Dataset entries
-- -- --

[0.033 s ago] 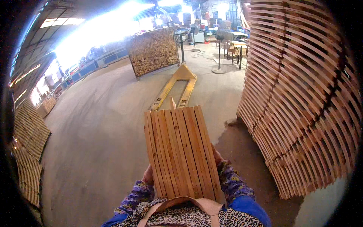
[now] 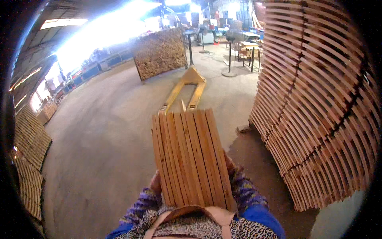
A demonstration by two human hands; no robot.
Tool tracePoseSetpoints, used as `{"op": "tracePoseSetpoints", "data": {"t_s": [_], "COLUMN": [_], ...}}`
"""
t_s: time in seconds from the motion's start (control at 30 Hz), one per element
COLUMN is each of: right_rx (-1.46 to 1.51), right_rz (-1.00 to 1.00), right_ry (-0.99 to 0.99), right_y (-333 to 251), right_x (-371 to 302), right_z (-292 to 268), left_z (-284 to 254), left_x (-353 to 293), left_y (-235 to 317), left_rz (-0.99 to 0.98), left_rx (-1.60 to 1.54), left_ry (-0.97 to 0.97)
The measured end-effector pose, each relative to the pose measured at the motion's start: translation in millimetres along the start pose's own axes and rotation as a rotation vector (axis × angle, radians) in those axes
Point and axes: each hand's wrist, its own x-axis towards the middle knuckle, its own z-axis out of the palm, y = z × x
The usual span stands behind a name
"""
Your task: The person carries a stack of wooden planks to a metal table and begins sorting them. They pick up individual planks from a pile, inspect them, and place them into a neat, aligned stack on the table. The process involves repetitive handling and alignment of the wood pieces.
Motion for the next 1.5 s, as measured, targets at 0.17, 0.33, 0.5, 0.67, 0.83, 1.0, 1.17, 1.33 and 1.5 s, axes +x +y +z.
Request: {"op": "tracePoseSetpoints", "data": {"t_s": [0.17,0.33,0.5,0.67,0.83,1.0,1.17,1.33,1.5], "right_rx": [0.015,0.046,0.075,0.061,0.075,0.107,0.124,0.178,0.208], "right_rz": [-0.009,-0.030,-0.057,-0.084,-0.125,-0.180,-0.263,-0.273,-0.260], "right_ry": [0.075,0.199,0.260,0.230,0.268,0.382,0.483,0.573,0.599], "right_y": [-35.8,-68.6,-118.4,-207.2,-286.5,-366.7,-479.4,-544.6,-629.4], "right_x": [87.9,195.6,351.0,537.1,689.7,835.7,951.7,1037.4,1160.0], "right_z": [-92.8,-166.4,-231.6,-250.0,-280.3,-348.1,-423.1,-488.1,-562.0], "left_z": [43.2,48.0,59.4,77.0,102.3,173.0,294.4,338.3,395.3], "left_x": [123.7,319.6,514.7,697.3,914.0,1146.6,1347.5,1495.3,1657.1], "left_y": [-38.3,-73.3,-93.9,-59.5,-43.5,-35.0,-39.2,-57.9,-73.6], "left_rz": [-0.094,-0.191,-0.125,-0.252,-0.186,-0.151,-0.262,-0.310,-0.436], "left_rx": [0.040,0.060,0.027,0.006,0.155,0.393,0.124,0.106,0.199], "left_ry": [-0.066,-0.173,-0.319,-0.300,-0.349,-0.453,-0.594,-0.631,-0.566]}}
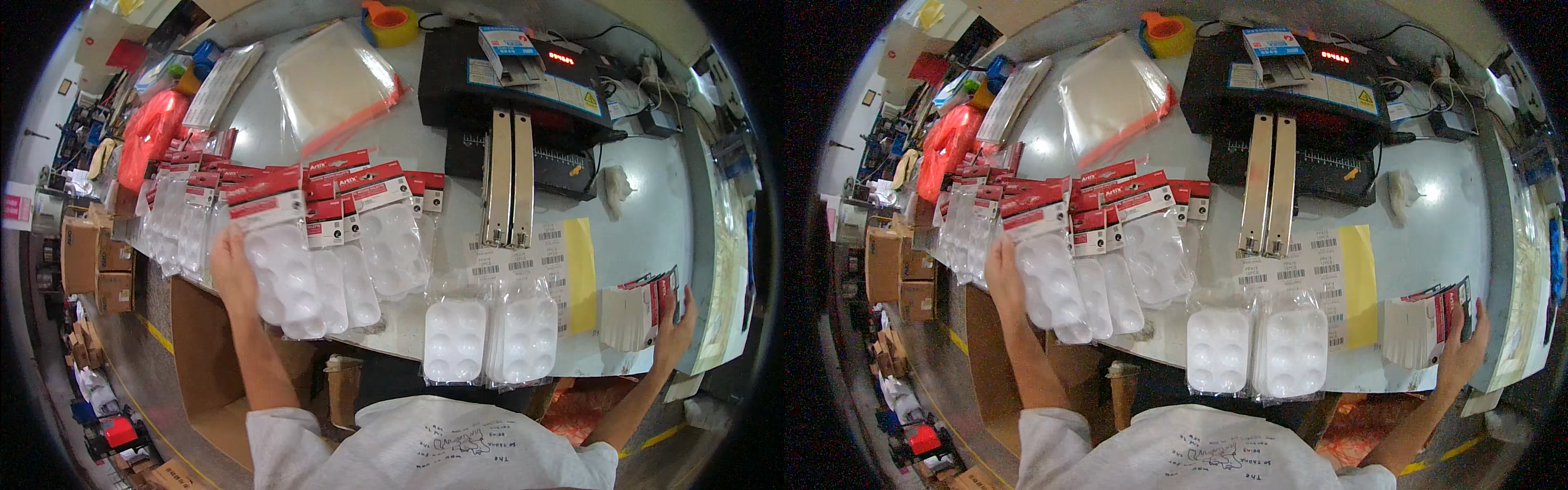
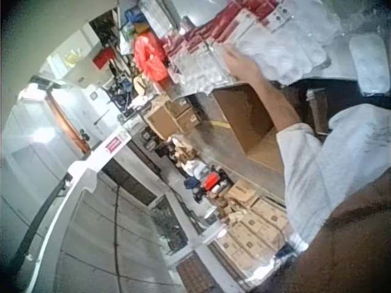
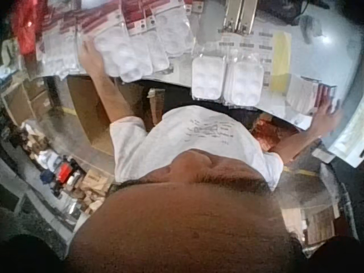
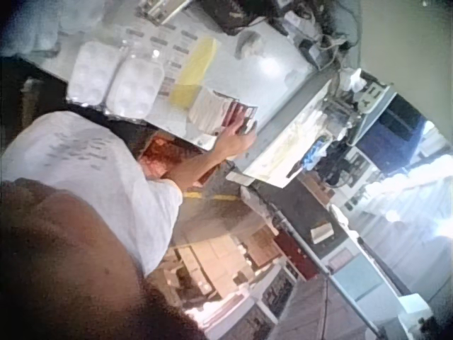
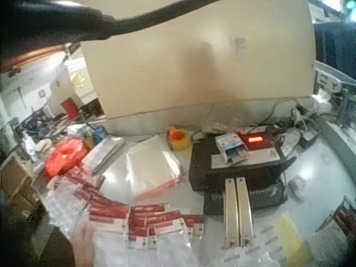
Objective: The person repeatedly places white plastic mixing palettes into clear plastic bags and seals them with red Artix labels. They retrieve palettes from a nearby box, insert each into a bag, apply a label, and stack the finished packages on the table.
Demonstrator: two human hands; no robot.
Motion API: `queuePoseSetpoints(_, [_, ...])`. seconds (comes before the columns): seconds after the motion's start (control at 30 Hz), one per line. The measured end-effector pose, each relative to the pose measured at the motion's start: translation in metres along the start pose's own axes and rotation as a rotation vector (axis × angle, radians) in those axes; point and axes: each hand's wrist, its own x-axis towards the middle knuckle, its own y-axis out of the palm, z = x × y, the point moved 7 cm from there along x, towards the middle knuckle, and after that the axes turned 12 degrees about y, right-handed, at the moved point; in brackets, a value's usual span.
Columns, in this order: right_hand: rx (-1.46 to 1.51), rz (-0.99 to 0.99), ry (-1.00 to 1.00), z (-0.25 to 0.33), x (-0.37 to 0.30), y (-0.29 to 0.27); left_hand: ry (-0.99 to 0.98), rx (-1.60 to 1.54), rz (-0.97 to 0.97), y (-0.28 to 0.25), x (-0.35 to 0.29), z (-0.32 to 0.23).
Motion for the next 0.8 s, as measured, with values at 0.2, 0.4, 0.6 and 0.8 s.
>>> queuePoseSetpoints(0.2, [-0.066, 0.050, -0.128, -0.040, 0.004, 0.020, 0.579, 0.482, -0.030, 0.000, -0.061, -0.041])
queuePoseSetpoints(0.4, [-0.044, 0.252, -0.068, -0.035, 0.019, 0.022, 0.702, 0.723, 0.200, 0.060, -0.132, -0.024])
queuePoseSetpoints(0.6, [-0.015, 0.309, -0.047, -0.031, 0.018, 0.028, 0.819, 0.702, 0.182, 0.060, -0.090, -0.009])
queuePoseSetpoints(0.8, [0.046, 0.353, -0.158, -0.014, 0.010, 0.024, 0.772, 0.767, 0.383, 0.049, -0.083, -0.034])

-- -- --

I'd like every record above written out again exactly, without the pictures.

[0.033 s ago] 
[now] 
A demonstration by two human hands; no robot.
Tool tracePoseSetpoints, used as `{"op": "tracePoseSetpoints", "data": {"t_s": [_], "COLUMN": [_], ...}}`
"""
t_s: time in seconds from the motion's start (control at 30 Hz), one per element
COLUMN is each of: right_rx (-1.46 to 1.51), right_rz (-1.00 to 1.00), right_ry (-0.99 to 0.99), right_y (-333 to 251), right_x (-371 to 302), right_z (-292 to 268), left_z (-284 to 254), left_x (-353 to 293), left_y (-235 to 317), left_rz (-0.99 to 0.98), left_rx (-1.60 to 1.54), left_ry (-0.97 to 0.97)
The measured end-effector pose, each relative to the pose measured at the motion's start: translation in millimetres along the start pose's own axes and rotation as a rotation vector (axis × angle, radians) in those axes
Point and axes: each hand's wrist, its own x-axis towards the middle knuckle, its own z-axis out of the palm, y = z × x
The usual span stands behind a name
"""
Your task: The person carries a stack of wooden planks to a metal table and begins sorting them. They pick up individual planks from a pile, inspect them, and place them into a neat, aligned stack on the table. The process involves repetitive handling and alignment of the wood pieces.
Motion for the next 1.5 s, as measured, targets at 0.17, 0.33, 0.5, 0.67, 0.83, 1.0, 1.17, 1.33 and 1.5 s, axes +x +y +z.
Request: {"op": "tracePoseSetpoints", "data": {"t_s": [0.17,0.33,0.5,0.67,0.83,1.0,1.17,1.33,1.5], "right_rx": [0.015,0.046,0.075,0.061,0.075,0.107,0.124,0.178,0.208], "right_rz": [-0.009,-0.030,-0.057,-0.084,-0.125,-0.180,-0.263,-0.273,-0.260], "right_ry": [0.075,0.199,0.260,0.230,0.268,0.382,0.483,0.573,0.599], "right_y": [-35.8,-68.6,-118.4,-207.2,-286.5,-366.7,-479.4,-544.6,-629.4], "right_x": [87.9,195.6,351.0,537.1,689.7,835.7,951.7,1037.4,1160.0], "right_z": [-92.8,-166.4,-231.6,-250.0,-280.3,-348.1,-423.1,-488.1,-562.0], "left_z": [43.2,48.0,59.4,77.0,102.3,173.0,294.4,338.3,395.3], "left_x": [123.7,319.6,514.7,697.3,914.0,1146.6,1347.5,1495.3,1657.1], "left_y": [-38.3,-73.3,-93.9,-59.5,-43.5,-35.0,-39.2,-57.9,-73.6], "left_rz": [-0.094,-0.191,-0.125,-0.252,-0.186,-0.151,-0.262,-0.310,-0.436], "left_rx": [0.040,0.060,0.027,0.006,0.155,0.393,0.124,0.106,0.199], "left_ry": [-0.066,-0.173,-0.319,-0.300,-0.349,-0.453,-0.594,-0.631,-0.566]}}
Objective: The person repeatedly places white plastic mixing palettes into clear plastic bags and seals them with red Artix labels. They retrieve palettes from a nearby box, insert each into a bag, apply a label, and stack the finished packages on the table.
Demonstrator: two human hands; no robot.
Motion API: `queuePoseSetpoints(_, [_, ...])`. seconds (comes before the columns): seconds after the motion's start (control at 30 Hz), one per line. The measured end-effector pose, each relative to the pose measured at the motion's start: translation in metres along the start pose's own axes and rotation as a rotation vector (axis × angle, radians) in those axes; point and axes: each hand's wrist, its own x-axis towards the middle knuckle, its own y-axis out of the palm, z = x × y, the point moved 7 cm from there along x, towards the middle knuckle, and after that the axes turned 12 degrees about y, right-handed, at the moved point; in brackets, a value's usual span.
Columns, in this order: right_hand: rx (-1.46 to 1.51), rz (-0.99 to 0.99), ry (-1.00 to 1.00), z (-0.25 to 0.33), x (-0.37 to 0.30), y (-0.29 to 0.27); left_hand: ry (-0.99 to 0.98), rx (-1.60 to 1.54), rz (-0.97 to 0.97), y (-0.28 to 0.25), x (-0.35 to 0.29), z (-0.32 to 0.23).
Motion for the next 0.8 s, as measured, with values at 0.2, 0.4, 0.6 and 0.8 s.
>>> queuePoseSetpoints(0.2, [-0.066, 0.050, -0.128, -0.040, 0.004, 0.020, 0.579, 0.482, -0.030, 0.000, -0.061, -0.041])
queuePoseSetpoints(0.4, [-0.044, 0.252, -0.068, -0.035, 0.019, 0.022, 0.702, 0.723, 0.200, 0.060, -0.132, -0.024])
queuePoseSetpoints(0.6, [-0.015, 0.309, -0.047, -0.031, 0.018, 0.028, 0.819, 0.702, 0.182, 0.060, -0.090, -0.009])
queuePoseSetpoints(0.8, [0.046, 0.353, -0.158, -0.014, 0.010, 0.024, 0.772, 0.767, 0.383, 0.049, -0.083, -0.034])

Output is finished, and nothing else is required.